事業継続時に必要な資金の1つ目は、自社株買取りの資金です。たくさんの保険募集人を見てきましたが、事業保障の提案時に自社株の話を出来ている方は多くはありません。自社株の話をする前に株式について知っておきたい知識から説明します。株式は通常、1単元株につき1個の議決権(株主総会の決議で賛否を示すことができる権利)を有しています。(議決権がない株式もありますが、今回はその部分は割愛します)

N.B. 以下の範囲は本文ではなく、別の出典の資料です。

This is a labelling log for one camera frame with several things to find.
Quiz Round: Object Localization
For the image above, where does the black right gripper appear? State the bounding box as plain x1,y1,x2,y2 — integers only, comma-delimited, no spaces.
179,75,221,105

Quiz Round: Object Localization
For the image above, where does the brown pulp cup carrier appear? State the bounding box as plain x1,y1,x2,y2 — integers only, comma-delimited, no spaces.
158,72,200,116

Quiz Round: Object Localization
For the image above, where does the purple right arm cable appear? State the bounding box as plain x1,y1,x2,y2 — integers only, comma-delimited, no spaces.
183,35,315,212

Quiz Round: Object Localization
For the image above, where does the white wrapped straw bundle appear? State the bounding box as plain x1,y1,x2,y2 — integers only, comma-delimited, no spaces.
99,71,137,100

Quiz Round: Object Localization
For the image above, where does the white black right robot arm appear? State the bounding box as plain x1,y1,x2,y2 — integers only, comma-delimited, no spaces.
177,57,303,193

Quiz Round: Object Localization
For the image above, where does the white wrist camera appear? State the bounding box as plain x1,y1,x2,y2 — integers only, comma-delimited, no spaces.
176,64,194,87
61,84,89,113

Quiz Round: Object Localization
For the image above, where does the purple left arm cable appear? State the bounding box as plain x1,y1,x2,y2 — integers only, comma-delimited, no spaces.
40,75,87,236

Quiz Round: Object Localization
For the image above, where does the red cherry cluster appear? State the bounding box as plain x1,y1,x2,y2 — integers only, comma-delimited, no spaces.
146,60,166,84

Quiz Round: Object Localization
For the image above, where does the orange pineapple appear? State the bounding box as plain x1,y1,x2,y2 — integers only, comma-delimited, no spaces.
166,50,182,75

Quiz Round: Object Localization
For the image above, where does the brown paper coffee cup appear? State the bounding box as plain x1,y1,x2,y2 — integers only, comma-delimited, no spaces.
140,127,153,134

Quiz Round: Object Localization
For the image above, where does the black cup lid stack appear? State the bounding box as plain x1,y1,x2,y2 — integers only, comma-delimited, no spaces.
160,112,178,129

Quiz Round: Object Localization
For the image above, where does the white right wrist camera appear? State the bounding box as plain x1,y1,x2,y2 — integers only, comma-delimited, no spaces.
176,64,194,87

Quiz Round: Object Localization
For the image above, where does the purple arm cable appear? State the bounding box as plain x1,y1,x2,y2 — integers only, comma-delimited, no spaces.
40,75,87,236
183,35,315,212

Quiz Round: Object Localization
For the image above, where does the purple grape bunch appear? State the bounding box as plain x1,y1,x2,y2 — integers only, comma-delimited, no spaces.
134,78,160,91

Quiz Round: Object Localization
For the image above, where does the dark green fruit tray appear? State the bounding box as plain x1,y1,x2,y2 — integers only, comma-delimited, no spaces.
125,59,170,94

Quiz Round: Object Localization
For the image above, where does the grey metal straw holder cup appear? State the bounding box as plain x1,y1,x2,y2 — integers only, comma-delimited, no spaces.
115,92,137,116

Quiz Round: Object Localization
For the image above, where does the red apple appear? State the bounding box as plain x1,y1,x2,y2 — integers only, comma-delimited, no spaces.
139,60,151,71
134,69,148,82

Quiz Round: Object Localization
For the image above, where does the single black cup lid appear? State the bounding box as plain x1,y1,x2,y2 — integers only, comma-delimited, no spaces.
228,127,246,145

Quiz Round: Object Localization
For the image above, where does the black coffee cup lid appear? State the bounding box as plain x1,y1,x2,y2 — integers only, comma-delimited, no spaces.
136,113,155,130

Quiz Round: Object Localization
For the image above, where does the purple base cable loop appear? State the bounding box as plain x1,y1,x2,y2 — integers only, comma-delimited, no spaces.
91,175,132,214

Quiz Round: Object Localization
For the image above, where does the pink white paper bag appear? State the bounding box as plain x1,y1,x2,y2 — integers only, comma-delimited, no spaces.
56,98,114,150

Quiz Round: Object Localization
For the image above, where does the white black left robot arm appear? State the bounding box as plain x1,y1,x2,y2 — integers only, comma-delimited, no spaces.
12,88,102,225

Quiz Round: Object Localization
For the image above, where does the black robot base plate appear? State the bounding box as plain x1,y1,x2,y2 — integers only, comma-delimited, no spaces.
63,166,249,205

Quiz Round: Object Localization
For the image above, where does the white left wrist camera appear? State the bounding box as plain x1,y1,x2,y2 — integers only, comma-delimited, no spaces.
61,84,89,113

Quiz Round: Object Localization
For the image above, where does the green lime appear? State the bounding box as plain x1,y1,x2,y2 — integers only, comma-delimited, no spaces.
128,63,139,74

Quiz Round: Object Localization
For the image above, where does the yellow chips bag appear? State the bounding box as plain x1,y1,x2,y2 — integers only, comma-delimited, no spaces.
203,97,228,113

そして大切な事は、【議決権の保有割合】によって、出来る事が異なるという事です。例えば議決権の保有割合が50%超の場合、株主総会の普通決議を単独で成立させることが可能です。普通決議により決議が行われるものとして、取締役の選任・解任、監査役の選任などが挙げられます。つまり経営者が株式を一定数(少なくとも50%以上)持っていなければ、会社の重要事項を決定する事が出来ないという事です。
 
次に自社株について説明します。自社株とは、株式会社が発行する株式のうち、自社で取得した上で保有している株式の事を指します。通常、会社が自分の株式を保有していることはありません。例えば中小企業であれば、多くはオーナー社長やその親族が株を持っています。つまり、個人が株式を保有しているわけです。また株主が個人ではなく、法人のケースも多いです。いずれにしても、株主は「個人」または「その他の法人」です。非上場の中小企業で自社株を保有している会社はほとんどありません。
 
経営者が亡くなった時に、経営者が保有していた株式は相続の対象です。仮に長男が後継者として、事業承継をするケースを考えてみましょう。前述した通り、経営者が株式を一定数持っていなければ、会社の重要事項を決定できず、会社運営の大きな妨げとなりますので、後継者に株式を集中させる(相続させる)ことが事業承継のセオリーです。しかし事業とは関係がない他の親族にとっては、後継者に株式が集中する事は面白くありません。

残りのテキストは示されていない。